▶ [WHAT IS BEING ASKED]:
Retype word for word the lines of the data below, from the first to the one bearing "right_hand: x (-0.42", with that one included.

▶ [INFORMATION PROVIDED]:
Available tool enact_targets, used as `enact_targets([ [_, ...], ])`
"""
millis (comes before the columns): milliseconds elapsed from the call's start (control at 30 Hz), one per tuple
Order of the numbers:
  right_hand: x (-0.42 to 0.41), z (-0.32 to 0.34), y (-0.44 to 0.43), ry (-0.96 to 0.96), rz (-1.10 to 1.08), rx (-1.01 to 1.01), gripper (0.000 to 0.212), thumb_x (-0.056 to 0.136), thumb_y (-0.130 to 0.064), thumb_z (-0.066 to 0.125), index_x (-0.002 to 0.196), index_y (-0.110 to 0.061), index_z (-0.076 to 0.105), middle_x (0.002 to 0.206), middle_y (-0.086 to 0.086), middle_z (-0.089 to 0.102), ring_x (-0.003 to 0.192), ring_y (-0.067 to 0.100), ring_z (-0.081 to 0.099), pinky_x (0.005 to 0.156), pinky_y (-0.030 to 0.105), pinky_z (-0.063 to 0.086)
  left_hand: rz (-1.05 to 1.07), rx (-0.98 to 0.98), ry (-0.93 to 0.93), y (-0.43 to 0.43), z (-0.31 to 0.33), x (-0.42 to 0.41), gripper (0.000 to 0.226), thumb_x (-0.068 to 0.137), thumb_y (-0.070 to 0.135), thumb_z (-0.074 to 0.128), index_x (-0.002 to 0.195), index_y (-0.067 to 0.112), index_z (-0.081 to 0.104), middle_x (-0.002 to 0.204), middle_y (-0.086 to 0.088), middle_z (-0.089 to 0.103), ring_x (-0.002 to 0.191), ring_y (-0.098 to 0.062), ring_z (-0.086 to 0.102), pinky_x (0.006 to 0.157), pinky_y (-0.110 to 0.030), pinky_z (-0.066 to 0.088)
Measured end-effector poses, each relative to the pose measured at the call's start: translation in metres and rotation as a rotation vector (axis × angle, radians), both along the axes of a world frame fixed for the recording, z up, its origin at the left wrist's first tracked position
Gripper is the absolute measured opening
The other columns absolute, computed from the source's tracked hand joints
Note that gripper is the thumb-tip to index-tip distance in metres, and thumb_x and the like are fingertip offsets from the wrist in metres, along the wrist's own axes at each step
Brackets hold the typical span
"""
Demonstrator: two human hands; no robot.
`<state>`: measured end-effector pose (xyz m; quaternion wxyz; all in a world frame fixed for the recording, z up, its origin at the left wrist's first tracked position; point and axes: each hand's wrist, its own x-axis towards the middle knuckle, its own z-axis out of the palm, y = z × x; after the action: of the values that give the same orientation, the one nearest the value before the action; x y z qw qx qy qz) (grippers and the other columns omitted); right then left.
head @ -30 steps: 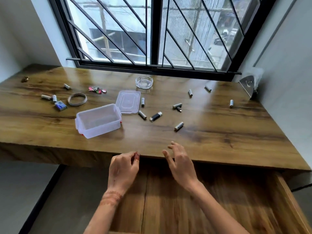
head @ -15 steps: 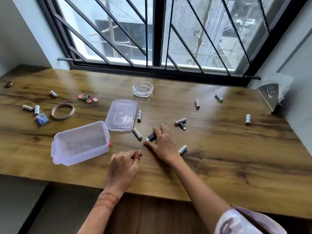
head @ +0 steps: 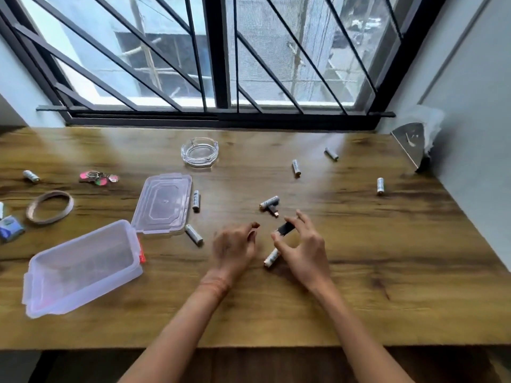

▶ [ANSWER BOX]:
Available tool enact_targets, used as `enact_targets([ [_, ...], ])`
"""
millis (comes before the columns): milliseconds elapsed from the call's start (control at 30 Hz), one per tuple
Order of the numbers:
  right_hand: x (-0.42 to 0.41), z (-0.32 to 0.34), y (-0.44 to 0.43), ry (-0.96 to 0.96), rz (-1.10 to 1.08), rx (-1.01 to 1.01), gripper (0.000 to 0.212), thumb_x (-0.056 to 0.136), thumb_y (-0.130 to 0.064), thumb_z (-0.066 to 0.125), index_x (-0.002 to 0.196), index_y (-0.110 to 0.061), index_z (-0.076 to 0.105), middle_x (0.002 to 0.206), middle_y (-0.086 to 0.086), middle_z (-0.089 to 0.102), ring_x (-0.003 to 0.192), ring_y (-0.067 to 0.100), ring_z (-0.081 to 0.099), pinky_x (0.005 to 0.156), pinky_y (-0.030 to 0.105), pinky_z (-0.063 to 0.086)

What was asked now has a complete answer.